Each line of the material must appear again in the answer, exactly.

Stored data Start Marker

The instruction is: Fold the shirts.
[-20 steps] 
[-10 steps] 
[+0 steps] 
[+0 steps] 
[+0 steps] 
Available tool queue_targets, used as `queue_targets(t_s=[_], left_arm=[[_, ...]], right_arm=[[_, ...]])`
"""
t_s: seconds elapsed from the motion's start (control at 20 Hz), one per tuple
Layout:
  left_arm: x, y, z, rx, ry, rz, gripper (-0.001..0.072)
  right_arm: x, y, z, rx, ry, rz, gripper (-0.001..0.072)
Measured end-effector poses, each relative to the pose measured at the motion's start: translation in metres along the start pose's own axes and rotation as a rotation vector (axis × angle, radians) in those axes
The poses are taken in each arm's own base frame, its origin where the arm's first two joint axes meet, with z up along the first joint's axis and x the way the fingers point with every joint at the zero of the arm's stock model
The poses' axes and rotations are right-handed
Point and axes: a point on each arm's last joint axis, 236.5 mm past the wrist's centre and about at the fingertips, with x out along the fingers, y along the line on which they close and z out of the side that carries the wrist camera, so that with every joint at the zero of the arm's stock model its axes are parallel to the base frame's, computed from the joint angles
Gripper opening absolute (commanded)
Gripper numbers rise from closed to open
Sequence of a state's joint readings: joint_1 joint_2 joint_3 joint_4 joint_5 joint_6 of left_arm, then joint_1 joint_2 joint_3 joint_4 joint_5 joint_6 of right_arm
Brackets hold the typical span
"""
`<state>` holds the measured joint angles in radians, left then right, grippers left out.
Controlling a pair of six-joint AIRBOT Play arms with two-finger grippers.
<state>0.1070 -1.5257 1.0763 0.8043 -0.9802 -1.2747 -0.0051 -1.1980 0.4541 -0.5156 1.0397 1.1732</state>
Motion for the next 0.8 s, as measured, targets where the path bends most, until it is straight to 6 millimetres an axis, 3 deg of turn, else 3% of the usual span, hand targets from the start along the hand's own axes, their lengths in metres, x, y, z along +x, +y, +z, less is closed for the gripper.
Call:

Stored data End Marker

> Exercise result:
The instruction is: Fold the shirts.
[-20 steps] 
[-10 steps] 
[+0 steps] 
[+0 steps] 
[+0 steps] 
Available tool queue_targets, used as `queue_targets(t_s=[_], left_arm=[[_, ...]], right_arm=[[_, ...]])`
"""
t_s: seconds elapsed from the motion's start (control at 20 Hz), one per tuple
Layout:
  left_arm: x, y, z, rx, ry, rz, gripper (-0.001..0.072)
  right_arm: x, y, z, rx, ry, rz, gripper (-0.001..0.072)
Measured end-effector poses, each relative to the pose measured at the motion's start: translation in metres along the start pose's own axes and rotation as a rotation vector (axis × angle, radians) in those axes
The poses are taken in each arm's own base frame, its origin where the arm's first two joint axes meet, with z up along the first joint's axis and x the way the fingers point with every joint at the zero of the arm's stock model
The poses' axes and rotations are right-handed
Point and axes: a point on each arm's last joint axis, 236.5 mm past the wrist's centre and about at the fingertips, with x out along the fingers, y along the line on which they close and z out of the side that carries the wrist camera, so that with every joint at the zero of the arm's stock model its axes are parallel to the base frame's, computed from the joint angles
Gripper opening absolute (commanded)
Gripper numbers rise from closed to open
Sequence of a state's joint readings: joint_1 joint_2 joint_3 joint_4 joint_5 joint_6 of left_arm, then joint_1 joint_2 joint_3 joint_4 joint_5 joint_6 of right_arm
Brackets hold the typical span
"""
`<state>` holds the measured joint angles in radians, left then right, grippers left out.
Controlling a pair of six-joint AIRBOT Play arms with two-finger grippers.
<state>0.1070 -1.5257 1.0763 0.8043 -0.9802 -1.2747 -0.0051 -1.1980 0.4541 -0.5156 1.0397 1.1732</state>
Motion for the next 0.8 s, as measured, targets where the path bends most, until it is straight to 6 millimetres an axis, 3 deg of turn, else 3% of the usual span, hand targets from the start along the hand's own axes, their lengths in metres, x, y, z along +x, +y, +z, less is closed for the gripper.
Call:

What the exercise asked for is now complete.